_DATA SHOWN_:

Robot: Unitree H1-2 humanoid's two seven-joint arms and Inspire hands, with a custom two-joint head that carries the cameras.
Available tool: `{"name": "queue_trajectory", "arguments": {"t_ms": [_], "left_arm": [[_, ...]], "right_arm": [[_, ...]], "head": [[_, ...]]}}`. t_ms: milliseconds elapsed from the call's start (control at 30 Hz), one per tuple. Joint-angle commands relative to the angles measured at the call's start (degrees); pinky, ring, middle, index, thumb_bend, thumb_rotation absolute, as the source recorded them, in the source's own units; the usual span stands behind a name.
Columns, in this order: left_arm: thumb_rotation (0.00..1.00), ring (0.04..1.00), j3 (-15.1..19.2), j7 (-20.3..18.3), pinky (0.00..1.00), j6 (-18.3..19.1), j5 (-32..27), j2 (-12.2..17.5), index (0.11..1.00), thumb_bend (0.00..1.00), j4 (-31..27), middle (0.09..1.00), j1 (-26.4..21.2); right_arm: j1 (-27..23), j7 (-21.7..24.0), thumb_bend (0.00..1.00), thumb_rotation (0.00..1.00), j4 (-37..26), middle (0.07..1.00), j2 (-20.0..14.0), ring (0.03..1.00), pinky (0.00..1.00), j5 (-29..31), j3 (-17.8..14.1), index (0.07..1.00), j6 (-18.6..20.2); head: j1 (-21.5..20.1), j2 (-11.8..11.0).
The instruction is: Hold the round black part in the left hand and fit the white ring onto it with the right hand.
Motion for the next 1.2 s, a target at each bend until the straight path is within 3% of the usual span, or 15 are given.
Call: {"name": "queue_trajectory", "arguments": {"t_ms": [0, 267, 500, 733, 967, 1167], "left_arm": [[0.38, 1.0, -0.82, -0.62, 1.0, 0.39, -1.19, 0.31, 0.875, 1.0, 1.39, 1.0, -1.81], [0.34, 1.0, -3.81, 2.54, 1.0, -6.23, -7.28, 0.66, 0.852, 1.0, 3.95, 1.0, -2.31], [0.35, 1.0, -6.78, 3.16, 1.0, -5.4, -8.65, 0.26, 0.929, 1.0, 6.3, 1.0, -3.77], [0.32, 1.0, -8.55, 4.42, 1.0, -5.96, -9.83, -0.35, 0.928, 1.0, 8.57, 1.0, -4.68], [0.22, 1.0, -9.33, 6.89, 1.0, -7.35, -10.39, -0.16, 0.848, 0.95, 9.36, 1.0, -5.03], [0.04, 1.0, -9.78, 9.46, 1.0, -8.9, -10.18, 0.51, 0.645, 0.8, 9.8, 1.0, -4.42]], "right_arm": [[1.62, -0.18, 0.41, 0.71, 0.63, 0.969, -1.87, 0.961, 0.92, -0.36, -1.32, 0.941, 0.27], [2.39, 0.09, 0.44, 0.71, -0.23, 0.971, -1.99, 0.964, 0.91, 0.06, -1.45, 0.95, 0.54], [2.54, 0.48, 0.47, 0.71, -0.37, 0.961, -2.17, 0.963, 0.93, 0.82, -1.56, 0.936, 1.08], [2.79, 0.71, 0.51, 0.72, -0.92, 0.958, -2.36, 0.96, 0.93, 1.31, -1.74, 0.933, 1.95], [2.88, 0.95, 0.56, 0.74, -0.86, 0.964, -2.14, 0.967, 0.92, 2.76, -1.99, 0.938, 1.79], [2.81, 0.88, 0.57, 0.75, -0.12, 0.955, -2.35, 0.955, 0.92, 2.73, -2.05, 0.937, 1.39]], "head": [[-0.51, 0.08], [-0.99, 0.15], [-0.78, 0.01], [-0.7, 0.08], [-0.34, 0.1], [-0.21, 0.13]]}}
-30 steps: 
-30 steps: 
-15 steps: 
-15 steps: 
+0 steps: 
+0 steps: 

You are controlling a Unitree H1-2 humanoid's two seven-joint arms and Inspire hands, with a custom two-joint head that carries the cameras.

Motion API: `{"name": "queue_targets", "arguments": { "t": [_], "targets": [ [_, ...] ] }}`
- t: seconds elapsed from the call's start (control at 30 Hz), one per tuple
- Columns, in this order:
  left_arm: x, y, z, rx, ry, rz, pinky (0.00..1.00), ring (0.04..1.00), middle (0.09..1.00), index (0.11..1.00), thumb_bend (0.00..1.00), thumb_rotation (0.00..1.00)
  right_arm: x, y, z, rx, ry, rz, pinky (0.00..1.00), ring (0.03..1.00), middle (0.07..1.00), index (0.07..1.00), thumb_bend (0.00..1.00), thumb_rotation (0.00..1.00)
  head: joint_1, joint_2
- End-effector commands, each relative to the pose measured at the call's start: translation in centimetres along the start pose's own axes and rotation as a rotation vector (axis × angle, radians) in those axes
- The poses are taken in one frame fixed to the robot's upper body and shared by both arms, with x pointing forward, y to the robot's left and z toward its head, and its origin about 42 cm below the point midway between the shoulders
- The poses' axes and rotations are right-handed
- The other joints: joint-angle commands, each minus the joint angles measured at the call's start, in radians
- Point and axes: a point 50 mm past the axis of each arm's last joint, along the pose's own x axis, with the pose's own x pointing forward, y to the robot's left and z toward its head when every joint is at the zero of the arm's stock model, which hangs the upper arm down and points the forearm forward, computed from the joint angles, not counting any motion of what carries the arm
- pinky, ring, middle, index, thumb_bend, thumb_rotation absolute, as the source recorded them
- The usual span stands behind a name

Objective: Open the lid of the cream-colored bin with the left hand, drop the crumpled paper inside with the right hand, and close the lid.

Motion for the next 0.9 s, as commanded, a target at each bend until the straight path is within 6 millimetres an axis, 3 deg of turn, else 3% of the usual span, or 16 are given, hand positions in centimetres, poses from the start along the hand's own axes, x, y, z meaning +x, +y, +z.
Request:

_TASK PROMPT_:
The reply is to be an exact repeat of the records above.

_ANSWER_:
Robot: Unitree H1-2 humanoid's two seven-joint arms and Inspire hands, with a custom two-joint head that carries the cameras.
Available tool: `{"name": "queue_trajectory", "arguments": {"t_ms": [_], "left_arm": [[_, ...]], "right_arm": [[_, ...]], "head": [[_, ...]]}}`. t_ms: milliseconds elapsed from the call's start (control at 30 Hz), one per tuple. Joint-angle commands relative to the angles measured at the call's start (degrees); pinky, ring, middle, index, thumb_bend, thumb_rotation absolute, as the source recorded them, in the source's own units; the usual span stands behind a name.
Columns, in this order: left_arm: thumb_rotation (0.00..1.00), ring (0.04..1.00), j3 (-15.1..19.2), j7 (-20.3..18.3), pinky (0.00..1.00), j6 (-18.3..19.1), j5 (-32..27), j2 (-12.2..17.5), index (0.11..1.00), thumb_bend (0.00..1.00), j4 (-31..27), middle (0.09..1.00), j1 (-26.4..21.2); right_arm: j1 (-27..23), j7 (-21.7..24.0), thumb_bend (0.00..1.00), thumb_rotation (0.00..1.00), j4 (-37..26), middle (0.07..1.00), j2 (-20.0..14.0), ring (0.03..1.00), pinky (0.00..1.00), j5 (-29..31), j3 (-17.8..14.1), index (0.07..1.00), j6 (-18.6..20.2); head: j1 (-21.5..20.1), j2 (-11.8..11.0).
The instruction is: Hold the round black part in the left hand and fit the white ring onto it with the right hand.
Motion for the next 1.2 s, a target at each bend until the straight path is within 3% of the usual span, or 15 are given.
Call: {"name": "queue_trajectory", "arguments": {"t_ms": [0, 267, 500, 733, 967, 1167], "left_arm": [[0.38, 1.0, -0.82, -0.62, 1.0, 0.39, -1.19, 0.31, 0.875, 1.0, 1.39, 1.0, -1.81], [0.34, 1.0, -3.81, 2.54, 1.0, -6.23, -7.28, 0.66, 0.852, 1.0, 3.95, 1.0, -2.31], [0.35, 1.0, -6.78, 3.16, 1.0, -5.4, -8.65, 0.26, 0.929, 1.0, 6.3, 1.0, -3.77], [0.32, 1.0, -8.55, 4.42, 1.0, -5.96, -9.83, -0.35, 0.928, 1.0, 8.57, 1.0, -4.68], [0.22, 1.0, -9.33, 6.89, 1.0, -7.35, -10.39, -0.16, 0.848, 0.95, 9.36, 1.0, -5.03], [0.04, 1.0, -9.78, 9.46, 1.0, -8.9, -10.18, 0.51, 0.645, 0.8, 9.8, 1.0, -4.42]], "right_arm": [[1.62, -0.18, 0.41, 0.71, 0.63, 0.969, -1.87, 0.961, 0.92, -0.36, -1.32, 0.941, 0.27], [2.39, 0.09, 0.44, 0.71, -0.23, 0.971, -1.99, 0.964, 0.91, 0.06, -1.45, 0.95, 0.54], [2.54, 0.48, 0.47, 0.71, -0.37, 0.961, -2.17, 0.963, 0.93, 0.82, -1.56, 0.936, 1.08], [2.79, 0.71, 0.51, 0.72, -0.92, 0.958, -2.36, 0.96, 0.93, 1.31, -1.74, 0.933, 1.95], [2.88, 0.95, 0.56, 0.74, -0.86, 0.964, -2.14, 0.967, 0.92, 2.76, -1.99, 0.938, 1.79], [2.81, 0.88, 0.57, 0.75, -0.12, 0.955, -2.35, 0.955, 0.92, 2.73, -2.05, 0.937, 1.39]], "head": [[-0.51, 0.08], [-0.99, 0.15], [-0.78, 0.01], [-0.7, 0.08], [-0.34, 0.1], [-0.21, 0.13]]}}
-30 steps: 
-30 steps: 
-15 steps: 
-15 steps: 
+0 steps: 
+0 steps: 

You are controlling a Unitree H1-2 humanoid's two seven-joint arms and Inspire hands, with a custom two-joint head that carries the cameras.

Motion API: `{"name": "queue_targets", "arguments": { "t": [_], "targets": [ [_, ...] ] }}`
- t: seconds elapsed from the call's start (control at 30 Hz), one per tuple
- Columns, in this order:
  left_arm: x, y, z, rx, ry, rz, pinky (0.00..1.00), ring (0.04..1.00), middle (0.09..1.00), index (0.11..1.00), thumb_bend (0.00..1.00), thumb_rotation (0.00..1.00)
  right_arm: x, y, z, rx, ry, rz, pinky (0.00..1.00), ring (0.03..1.00), middle (0.07..1.00), index (0.07..1.00), thumb_bend (0.00..1.00), thumb_rotation (0.00..1.00)
  head: joint_1, joint_2
- End-effector commands, each relative to the pose measured at the call's start: translation in centimetres along the start pose's own axes and rotation as a rotation vector (axis × angle, radians) in those axes
- The poses are taken in one frame fixed to the robot's upper body and shared by both arms, with x pointing forward, y to the robot's left and z toward its head, and its origin about 42 cm below the point midway between the shoulders
- The poses' axes and rotations are right-handed
- The other joints: joint-angle commands, each minus the joint angles measured at the call's start, in radians
- Point and axes: a point 50 mm past the axis of each arm's last joint, along the pose's own x axis, with the pose's own x pointing forward, y to the robot's left and z toward its head when every joint is at the zero of the arm's stock model, which hangs the upper arm down and points the forearm forward, computed from the joint angles, not counting any motion of what carries the arm
- pinky, ring, middle, index, thumb_bend, thumb_rotation absolute, as the source recorded them
- The usual span stands behind a name

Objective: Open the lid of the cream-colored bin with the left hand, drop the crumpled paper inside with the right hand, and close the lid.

Motion for the next 0.9 s, as commanded, a target at each bend until the straight path is within 6 millimetres an axis, 3 deg of turn, else 3% of the usual span, or 16 are given, hand positions in centimetres, poses from the start along the hand's own axes, x, y, z meaning +x, +y, +z.
Request:

The required output has now been supplied.